Bild: Bewölkte Aussichten: die Europäische Zentralbank in Frankfurt
taz: Herr Murswiek, das Bundesverfassungsgericht hat am 5. Mai das
billionenschwere Anleihenkaufprogramm PSPP der Europäischen Zentralbank
(EZB, siehe Kasten) [1][wegen einer fehlenden Verhältnismäßigkeitsprüfung
beanstandet]. Am Mittwoch endet nun die Dreimonatsfrist, die Karlsruhe der
EZB gegeben hat, um den Fehler zu beheben. Was passiert nun?
Dietrich Murswiek: Der Kläger Peter Gauweiler und ich als sein
Prozessvertreter werden beim Bundesverfassungsgericht eine
Vollstreckungsanordnung beantragen. Karlsruhe soll die Bundesbank anweisen,
sich aus dem EZB-Anleihe-Ankaufprogramm zurückzuziehen. Denn die EZB hat
[2][die Anforderungen des Gerichts] nicht erfüllt.
Die Bundesregierung, der Bundestag und die Bundesbank sehen das anders. Sie
sagen einhellig, die EZB habe eine ausreichende Verhältnismäßigkeitsprüfung
durchgeführt. Reicht Ihnen das nicht?
Nein. Die EZB-Dokumente, auf die die drei Institutionen sich stützen,
enthalten – soweit ich sie einsehen konnte – keinen Nachweis einer den
Anforderungen des Urteils genügenden Verhältnismäßigkeitsprüfung.
Warum halten Sie die Dokumente der EZB für nicht ausreichend?
Es geht bei dieser Prüfung um die Abwägung zwischen den geldpolitischen
Zielen der Bank und den Nebenwirkungen auf die Wirtschaftspolitik der
EU-Staaten – zum Beispiel, dass Sparer und Versicherungsunternehmen keine
Zinsen mehr bekommen. Die Wirkungen und Nebenwirkungen müssen erst
beschrieben, dann quantitativ gewichtet und zuletzt gegeneinander abgewogen
werden. Bei der eigentlichen Abwägung hat die EZB sicher
Ermessensspielräume, aber es fehlt schon jede Berechnung der Wirkungen.
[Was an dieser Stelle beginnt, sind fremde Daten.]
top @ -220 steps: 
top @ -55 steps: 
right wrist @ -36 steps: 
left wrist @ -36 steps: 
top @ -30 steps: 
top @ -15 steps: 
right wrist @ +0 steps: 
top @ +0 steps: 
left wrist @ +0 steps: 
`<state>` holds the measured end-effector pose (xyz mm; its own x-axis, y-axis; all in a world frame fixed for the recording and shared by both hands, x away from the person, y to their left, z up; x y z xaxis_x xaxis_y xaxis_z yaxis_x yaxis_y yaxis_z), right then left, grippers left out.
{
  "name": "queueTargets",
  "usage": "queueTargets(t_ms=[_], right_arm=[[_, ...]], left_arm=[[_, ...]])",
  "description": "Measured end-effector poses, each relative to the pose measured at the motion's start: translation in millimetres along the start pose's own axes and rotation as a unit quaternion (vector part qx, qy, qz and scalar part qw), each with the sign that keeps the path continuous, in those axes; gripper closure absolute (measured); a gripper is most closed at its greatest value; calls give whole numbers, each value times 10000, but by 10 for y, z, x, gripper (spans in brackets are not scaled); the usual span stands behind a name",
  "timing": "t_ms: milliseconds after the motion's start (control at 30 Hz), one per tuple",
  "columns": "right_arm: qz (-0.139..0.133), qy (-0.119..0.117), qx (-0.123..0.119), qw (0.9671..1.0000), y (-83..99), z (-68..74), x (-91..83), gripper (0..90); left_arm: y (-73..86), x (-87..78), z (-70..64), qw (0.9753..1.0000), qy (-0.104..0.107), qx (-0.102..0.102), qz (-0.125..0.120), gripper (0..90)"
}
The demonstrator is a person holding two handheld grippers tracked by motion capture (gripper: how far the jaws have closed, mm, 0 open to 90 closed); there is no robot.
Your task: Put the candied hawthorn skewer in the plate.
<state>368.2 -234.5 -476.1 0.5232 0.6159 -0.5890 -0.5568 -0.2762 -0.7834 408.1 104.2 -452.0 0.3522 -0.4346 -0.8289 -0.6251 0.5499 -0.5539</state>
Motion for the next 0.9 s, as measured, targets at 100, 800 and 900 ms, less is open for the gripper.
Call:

Das
ist grob mangelhaft.
Ursprünglich wollten Sie doch eine vermeintliche Staatsfinanzierung durch
die EZB stoppen. Warum ist Ihnen eine perfekte Verhältnismäßigkeitsprüfung
so wichtig?
Das Bundesverfassungsgericht hat im Mai entschieden, dass kein
offensichtlicher Verstoß gegen das Verbot der Staatsfinanzierung vorliegt.
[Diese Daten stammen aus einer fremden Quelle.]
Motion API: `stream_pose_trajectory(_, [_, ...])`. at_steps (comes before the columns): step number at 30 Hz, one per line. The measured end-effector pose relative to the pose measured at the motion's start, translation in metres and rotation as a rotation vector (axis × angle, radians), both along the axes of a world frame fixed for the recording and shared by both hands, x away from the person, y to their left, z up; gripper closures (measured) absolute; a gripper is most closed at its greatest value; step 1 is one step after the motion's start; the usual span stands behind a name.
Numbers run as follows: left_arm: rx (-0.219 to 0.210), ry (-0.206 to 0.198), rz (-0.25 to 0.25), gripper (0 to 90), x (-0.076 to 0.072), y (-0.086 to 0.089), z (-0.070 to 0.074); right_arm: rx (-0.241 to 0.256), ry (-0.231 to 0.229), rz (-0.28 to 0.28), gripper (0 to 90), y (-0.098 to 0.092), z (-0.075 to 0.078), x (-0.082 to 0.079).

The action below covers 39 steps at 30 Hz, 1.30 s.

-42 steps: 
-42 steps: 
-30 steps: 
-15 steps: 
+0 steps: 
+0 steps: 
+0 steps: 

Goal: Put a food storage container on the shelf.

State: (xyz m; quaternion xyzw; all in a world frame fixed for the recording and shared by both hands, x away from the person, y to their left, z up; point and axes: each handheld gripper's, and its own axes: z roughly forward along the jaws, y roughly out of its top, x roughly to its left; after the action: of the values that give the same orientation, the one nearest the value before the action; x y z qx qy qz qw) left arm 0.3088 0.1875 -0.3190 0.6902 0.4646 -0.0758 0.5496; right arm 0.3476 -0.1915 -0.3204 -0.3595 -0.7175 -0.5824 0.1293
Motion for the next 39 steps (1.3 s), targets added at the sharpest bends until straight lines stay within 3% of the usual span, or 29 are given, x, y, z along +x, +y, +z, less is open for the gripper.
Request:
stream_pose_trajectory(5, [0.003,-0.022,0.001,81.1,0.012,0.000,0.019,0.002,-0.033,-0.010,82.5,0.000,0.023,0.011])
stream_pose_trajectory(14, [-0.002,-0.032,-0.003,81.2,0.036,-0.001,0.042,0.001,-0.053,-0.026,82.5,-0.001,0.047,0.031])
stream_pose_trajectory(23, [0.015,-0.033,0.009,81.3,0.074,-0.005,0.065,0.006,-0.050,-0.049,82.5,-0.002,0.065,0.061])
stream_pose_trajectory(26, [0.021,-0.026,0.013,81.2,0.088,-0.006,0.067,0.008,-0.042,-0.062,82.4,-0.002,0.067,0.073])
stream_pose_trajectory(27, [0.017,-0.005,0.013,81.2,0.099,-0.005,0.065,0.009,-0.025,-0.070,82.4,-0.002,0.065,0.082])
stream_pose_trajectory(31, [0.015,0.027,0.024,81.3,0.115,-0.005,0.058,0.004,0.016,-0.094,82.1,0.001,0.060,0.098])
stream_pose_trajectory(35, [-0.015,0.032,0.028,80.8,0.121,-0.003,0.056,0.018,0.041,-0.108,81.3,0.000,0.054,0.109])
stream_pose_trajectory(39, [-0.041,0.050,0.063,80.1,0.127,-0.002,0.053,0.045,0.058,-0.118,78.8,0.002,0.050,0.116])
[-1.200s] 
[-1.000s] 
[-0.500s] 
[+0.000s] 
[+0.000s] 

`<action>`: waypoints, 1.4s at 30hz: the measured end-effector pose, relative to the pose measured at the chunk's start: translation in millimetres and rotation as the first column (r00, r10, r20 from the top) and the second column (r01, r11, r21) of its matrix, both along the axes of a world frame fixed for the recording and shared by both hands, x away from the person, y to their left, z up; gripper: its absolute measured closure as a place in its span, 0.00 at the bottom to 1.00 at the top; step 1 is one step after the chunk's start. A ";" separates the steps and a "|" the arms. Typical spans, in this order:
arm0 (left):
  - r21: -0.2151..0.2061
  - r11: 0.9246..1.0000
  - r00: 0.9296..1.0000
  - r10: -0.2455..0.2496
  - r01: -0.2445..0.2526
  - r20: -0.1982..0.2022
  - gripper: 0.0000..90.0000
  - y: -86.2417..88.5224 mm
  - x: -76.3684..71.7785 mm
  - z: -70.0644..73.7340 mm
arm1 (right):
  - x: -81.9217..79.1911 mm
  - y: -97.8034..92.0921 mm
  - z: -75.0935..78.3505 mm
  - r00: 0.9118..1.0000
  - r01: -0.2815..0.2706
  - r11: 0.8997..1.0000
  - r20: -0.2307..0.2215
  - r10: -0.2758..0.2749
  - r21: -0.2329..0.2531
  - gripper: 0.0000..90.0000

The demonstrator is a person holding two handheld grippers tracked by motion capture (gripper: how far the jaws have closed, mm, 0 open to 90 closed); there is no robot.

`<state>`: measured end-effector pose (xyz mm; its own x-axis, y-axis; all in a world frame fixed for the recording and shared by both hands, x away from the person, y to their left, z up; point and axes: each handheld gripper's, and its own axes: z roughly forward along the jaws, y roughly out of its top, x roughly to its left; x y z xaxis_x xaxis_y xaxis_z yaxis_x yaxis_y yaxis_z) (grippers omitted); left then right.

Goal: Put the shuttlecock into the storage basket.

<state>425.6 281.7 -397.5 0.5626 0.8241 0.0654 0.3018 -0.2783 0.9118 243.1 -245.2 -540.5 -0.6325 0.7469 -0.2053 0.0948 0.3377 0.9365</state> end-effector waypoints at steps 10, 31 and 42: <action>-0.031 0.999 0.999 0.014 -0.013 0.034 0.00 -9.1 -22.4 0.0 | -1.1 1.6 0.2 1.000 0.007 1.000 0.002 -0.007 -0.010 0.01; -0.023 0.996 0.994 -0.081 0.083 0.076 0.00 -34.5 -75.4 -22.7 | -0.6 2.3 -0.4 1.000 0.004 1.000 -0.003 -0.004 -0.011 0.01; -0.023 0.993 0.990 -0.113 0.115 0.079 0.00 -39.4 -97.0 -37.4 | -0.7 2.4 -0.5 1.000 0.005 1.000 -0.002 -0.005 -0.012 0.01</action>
Das akzeptieren wir. Der verbliebene Konflikt geht aber weit über die Frage
der Verhältnismäßigkeit hinaus. Die EZB will offensichtlich nicht
akzeptieren, dass ihr ein nationales Verfassungsgericht auch nur minimal
hineinredet.
Sie sehen bei der EZB eine demonstrative Renitenz?
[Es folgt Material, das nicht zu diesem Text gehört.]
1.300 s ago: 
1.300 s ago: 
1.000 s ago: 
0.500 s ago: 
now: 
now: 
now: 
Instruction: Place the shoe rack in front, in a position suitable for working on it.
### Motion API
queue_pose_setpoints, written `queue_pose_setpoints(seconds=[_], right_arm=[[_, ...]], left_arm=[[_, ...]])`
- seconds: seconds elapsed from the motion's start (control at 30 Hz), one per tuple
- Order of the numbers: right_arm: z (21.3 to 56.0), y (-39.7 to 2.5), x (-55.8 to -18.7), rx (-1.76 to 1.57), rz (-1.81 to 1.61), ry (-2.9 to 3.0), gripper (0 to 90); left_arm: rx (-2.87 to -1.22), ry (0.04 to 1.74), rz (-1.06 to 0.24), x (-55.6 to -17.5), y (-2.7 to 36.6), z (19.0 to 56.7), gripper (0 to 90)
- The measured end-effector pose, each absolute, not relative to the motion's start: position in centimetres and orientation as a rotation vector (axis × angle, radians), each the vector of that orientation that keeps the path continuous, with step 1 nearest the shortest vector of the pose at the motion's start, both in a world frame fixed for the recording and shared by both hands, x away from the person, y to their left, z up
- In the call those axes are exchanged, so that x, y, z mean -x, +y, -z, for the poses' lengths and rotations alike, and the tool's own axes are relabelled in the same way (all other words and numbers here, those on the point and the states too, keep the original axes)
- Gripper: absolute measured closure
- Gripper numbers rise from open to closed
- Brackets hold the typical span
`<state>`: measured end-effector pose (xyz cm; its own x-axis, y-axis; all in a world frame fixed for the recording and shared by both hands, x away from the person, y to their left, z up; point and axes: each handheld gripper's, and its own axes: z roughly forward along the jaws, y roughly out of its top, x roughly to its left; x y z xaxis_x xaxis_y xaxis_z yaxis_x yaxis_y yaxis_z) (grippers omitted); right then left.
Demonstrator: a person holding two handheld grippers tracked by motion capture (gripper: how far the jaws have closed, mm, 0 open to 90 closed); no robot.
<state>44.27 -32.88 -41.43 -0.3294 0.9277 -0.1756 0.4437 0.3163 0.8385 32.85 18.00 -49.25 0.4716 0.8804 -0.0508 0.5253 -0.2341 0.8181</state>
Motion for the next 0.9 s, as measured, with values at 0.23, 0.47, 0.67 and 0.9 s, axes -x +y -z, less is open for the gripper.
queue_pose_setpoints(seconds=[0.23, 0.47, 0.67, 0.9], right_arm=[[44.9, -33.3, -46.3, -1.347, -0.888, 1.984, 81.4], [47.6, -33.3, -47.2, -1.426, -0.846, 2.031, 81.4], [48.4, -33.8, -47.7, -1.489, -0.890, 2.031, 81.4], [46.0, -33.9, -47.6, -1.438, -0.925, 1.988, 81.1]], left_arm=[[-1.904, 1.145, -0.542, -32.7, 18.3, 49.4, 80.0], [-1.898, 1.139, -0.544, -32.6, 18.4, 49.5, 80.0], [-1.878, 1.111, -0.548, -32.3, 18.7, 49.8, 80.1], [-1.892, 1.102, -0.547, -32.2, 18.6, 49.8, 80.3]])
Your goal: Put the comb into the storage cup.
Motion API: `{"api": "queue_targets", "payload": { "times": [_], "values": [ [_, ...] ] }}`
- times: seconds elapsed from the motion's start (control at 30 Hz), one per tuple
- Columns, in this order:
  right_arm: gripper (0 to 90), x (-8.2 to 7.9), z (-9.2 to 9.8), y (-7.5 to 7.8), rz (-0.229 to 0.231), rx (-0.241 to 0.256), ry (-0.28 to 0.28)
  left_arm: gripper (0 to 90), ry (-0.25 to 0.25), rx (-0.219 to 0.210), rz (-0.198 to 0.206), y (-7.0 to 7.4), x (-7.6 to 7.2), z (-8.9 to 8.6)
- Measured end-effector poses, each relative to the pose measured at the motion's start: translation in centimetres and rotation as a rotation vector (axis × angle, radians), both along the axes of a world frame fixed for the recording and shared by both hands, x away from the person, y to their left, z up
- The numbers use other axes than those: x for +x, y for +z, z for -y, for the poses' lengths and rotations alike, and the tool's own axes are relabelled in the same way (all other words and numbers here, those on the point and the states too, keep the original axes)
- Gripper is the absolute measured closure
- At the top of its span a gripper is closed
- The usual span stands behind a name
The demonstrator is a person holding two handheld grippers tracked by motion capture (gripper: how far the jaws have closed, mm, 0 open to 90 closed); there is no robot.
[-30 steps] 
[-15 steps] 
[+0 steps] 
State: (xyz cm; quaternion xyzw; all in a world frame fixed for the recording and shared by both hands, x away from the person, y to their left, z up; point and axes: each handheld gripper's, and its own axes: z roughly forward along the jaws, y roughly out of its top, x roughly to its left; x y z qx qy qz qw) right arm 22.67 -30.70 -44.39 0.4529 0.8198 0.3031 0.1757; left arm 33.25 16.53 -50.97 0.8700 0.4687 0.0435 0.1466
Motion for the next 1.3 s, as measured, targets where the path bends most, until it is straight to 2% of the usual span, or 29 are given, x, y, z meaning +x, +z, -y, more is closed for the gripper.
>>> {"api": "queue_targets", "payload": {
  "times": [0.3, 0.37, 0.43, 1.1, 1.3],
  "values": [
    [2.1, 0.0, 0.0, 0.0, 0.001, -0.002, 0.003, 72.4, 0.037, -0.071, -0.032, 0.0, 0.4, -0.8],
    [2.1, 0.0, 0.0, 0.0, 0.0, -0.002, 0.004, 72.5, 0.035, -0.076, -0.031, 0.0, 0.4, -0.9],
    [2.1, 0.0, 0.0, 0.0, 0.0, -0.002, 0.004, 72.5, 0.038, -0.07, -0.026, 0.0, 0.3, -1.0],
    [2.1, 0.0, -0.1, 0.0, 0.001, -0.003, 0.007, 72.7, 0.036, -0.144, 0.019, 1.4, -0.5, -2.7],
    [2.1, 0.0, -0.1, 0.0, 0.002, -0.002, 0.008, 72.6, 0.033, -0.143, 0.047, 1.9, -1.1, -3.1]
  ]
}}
Ja. Denn Karlsruhe hat es der EZB eigentlich leicht gemacht, sich mit ein
paar Dokumenten, Berechnungen und Aussagen aus der Affäre zu ziehen. Die
EZB will aber offensichtlich das Bundesverfassungsgericht als Institution
vorführen, die auf ihrem Spielfeld nichts zu sagen hat. Das wird das
Gericht nicht hinnehmen können.
Die Europäische Zentralbank ist doch unabhängig. Das hat Deutschland einst
durchgesetzt.
Natürlich, aber nur solange sich die EZB an ihr geldpolitisches Mandat
hält. Ob sie ihr Mandat überschreitet und dabei Wirtschaftspolitik oder
Staatsfinanzierung betreibt, das ist durchaus rechtlich überprüfbar.
Aber ist es nicht auch demonstrativ, dass Karlsruhe nun eine
Verhältnismäßigkeitsprüfung verlangt, nur um der EZB seine Macht zu
beweisen?
Das Gericht hat sich aus Rücksicht auf die EU-Ebene lange zurückgehalten.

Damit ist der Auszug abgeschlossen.